§ Information supplied
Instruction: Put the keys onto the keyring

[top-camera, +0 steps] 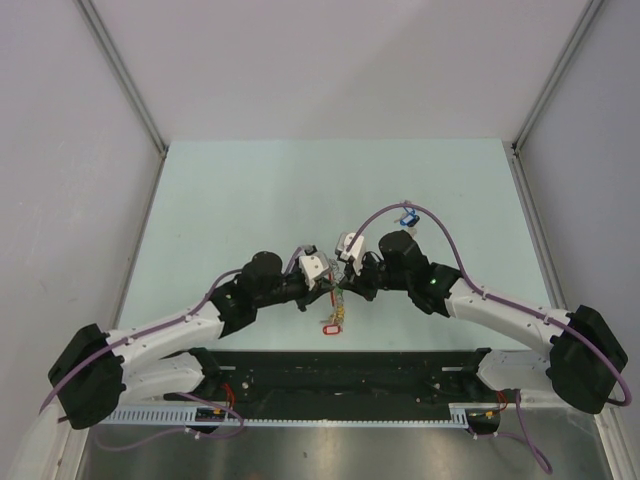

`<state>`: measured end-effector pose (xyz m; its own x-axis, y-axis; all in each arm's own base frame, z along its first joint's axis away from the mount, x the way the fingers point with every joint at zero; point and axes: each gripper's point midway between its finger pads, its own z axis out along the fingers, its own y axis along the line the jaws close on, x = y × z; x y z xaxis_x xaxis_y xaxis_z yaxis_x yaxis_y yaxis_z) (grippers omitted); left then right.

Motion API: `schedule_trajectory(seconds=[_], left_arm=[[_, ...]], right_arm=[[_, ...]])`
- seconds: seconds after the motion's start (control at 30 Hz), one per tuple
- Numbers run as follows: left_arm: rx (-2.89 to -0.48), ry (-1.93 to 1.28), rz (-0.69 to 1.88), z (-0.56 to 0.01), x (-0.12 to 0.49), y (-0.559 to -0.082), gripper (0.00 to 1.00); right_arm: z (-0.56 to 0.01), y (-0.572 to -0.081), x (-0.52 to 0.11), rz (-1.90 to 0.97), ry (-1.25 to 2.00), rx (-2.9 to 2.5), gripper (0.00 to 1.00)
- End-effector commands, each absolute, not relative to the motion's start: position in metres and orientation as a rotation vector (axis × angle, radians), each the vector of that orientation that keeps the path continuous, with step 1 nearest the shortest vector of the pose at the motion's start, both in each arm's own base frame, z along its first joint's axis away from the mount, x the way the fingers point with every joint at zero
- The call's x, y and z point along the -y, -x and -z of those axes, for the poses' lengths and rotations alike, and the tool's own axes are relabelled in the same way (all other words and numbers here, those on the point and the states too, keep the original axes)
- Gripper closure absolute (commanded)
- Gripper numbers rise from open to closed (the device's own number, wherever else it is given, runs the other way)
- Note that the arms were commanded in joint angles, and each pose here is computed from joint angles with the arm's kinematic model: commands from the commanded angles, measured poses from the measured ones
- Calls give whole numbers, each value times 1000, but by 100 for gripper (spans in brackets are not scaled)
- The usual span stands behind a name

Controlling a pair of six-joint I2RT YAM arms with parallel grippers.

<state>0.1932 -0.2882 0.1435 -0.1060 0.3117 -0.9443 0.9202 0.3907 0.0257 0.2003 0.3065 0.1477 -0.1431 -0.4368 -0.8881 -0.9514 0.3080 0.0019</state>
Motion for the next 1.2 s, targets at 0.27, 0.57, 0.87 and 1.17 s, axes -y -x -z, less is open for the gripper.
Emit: schedule_trajectory(seconds=[0.27, 0.57, 0.87, 1.17], left_arm=[[-1580, -1099, 776, -168, 299, -196, 100], [-1537, -959, 828, -184, 292, -194, 100], [-1517, -866, 889, -191, 288, -193, 100], [-1534, -822, 931, -192, 289, -192, 100]], right_arm=[[-184, -208, -319, -784, 1221, -1624, 98], [-181, -208, -310, -830, 1162, -1636, 86], [-177, -208, -306, -884, 1130, -1644, 78], [-180, -205, -307, -911, 1116, -1615, 64]])
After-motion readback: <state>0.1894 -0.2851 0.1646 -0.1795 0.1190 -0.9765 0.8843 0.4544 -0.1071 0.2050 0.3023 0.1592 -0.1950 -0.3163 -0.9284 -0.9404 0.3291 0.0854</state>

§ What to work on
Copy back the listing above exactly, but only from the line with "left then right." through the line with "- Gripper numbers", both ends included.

§ Reply to the task
`<state>`: measured end-effector pose (xyz m; its own x-axis, y-axis; all in each arm's own base frame, z along its first joint's axis away from the mount, x the way the fingers point with every joint at zero; point and axes: each gripper's point midway between its finger pads, its own z axis out along the fingers, its own y axis along the line the jaws close on, x = y × z; x y z xaxis_x xaxis_y xaxis_z yaxis_x yaxis_y yaxis_z) (grippers omitted); left then right.

Motion API: `schedule_trajectory(seconds=[_], left_arm=[[_, ...]], right_arm=[[_, ...]])`
- seconds: seconds after the motion's start (control at 30 Hz), one per tuple
- Numbers run as follows: left_arm: rx (-2.89 to -0.48), ry (-1.93 to 1.28), rz (-0.69 to 1.88), z (-0.56 to 0.01), x (-0.12 to 0.49), y (-0.559 to -0.082), gripper (0.00 to 1.00); right_arm: z (-0.56 to 0.01), y (-0.572 to -0.081), x (-0.52 to 0.11), rz (-1.90 to 0.97), ry (-1.25 to 2.00), rx (-2.9 to 2.5), gripper (0.00 to 1.00)
- End-effector commands, each absolute, not relative to the motion's start: position in metres and orientation as a rotation vector (axis × angle, radians), each the vector of that orientation that keeps the path continuous, with step 1 nearest the shortest vector of the pose at the motion's start, both in each arm's own base frame, z along its first joint's axis away from the mount, x the way the fingers point with every joint at zero
- The call's x, y and z point along the -y, -x and -z of those axes, for the poses' lengths and rotations alike, and the tool's own axes are relabelled in the same way (all other words and numbers here, those on the point and the states too, keep the original axes)
- Gripper closure absolute (commanded)
- Gripper numbers rise from open to closed (the device's own number, wherever else it is given, runs the other way)

The response to this exercise is finished.